Certainly, there’s a version of this movie that’s manipulative, that overstretches and overreaches, manufacturing scenes and speeches to wring tears on expected beats. And one could say director J.A. Bayona has himself been guilty of that, particularly with his 2012 disaster drama, “The Impossible.” But here, Conor’s despair manifests through bursts of anger or retreats into isolation and silence. There are no speeches for him to make because what he’s experiencing is inchoate; for all the wild imagination of Conor’s time with The Monster, when he’s back in the real world that he has to contend with, all he can do is either lash out blindly or turn inward. It results in the confusion and hurt he feels being left to simmer and boil, until the moment he knew was coming, that he couldn’t face, finally arrives, and Ness and Bayona avoid an explosion, but choose a slow release that reflects real life, and how heartbreak never just comes and goes in a moment — it’s sometimes a sensation we have to learn to live with.
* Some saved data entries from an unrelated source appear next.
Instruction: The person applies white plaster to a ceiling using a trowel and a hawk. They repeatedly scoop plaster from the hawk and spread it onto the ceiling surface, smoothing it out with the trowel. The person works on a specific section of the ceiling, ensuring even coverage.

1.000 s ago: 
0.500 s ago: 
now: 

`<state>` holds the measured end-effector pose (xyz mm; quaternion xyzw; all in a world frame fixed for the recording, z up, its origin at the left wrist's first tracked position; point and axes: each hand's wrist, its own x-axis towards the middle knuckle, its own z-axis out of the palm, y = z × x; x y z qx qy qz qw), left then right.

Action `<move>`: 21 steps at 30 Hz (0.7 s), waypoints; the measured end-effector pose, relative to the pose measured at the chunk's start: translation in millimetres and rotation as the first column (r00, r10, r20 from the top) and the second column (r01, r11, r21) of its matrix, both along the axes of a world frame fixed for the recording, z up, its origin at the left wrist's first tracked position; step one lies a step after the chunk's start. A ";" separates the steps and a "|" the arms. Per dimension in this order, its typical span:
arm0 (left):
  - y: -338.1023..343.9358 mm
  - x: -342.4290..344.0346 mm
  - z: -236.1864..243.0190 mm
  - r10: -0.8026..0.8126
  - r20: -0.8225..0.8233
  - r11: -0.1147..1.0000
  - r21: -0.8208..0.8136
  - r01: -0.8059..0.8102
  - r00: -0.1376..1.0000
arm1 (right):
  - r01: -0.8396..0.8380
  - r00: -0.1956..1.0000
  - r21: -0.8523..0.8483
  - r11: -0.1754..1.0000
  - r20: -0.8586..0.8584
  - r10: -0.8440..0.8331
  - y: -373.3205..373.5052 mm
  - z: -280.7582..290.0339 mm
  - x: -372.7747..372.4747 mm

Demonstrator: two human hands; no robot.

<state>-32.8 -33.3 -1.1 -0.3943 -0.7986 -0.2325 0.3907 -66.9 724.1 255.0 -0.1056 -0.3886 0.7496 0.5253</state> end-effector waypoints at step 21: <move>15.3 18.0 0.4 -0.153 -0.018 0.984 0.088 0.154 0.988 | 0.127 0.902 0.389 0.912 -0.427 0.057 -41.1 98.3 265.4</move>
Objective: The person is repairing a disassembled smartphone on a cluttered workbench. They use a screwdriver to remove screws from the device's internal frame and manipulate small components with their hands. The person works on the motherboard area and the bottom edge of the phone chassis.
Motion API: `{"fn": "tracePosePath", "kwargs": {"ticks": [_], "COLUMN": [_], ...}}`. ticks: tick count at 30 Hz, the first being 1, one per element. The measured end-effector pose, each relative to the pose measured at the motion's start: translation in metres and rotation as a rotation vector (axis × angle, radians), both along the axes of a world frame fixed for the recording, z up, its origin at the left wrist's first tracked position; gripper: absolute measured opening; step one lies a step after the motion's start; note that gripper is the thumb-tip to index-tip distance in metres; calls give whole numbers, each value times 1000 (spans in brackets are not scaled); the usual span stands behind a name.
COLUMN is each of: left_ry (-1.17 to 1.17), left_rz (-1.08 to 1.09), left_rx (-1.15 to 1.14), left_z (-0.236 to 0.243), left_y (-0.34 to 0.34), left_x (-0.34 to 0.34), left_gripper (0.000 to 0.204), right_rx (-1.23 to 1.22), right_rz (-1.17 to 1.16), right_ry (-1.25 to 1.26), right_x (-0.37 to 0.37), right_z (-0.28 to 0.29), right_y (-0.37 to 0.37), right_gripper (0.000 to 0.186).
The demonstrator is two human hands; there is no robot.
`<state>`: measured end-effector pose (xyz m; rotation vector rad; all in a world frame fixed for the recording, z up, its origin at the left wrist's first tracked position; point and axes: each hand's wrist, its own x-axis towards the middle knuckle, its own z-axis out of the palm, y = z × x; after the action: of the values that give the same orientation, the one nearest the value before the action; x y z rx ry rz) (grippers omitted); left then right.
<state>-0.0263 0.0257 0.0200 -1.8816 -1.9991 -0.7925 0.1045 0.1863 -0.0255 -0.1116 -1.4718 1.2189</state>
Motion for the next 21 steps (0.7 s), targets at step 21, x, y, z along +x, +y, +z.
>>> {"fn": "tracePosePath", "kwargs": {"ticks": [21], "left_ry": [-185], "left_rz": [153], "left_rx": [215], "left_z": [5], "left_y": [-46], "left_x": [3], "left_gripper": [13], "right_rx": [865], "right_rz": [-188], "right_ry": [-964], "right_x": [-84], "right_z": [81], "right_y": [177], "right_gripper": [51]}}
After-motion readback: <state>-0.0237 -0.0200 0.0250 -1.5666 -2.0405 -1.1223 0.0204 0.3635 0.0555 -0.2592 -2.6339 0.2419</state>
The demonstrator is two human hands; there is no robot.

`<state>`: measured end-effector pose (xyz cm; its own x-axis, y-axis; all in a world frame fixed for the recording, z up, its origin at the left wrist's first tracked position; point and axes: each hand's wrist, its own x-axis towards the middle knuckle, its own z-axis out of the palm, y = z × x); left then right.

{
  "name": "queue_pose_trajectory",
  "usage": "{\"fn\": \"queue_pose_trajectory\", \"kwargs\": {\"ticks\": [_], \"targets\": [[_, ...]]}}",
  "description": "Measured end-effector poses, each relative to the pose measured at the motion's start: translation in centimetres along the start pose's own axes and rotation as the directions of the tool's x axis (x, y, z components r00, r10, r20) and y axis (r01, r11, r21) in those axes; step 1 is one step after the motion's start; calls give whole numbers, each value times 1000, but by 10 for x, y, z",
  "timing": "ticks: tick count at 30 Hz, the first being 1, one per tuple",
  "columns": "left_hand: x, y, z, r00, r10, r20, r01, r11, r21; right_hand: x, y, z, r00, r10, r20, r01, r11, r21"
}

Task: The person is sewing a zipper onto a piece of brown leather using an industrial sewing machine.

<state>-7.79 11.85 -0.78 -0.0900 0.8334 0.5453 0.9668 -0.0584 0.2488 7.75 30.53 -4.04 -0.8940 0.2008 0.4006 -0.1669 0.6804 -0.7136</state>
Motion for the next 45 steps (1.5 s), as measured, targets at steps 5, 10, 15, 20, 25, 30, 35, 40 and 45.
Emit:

While the film features the excellent work we expect from the Oscar-nominated Felicity Jones, tender voicing from Liam Neeson, and solid supporting turns Sigourney Weaver and Toby Kebbell, “A Monster Calls” rests on the shoulders of newcomer Lewis MacDougall and he’s a discovery. From saucer-eyed and vulnerable to fist-clenchingly upset, and most importantly, both of those at once, his Conor is raw, a child who is learning too soon that the universe will cheat at the game of life and death, and the young actor movingly weaves his way through all of those notes.
It’s a curious thing about being human that love and loss are often inexorably connected. At some point, we’ll have to let go of those we hold closest, and the notion of “happily ever after” in its purest sense is something almost noone ever gets. But the wisdom that “A Monster Calls” dazzlingly shares is that we can hurt and learn and survive the messily ever afters that will inevitably touch our hearts. [A]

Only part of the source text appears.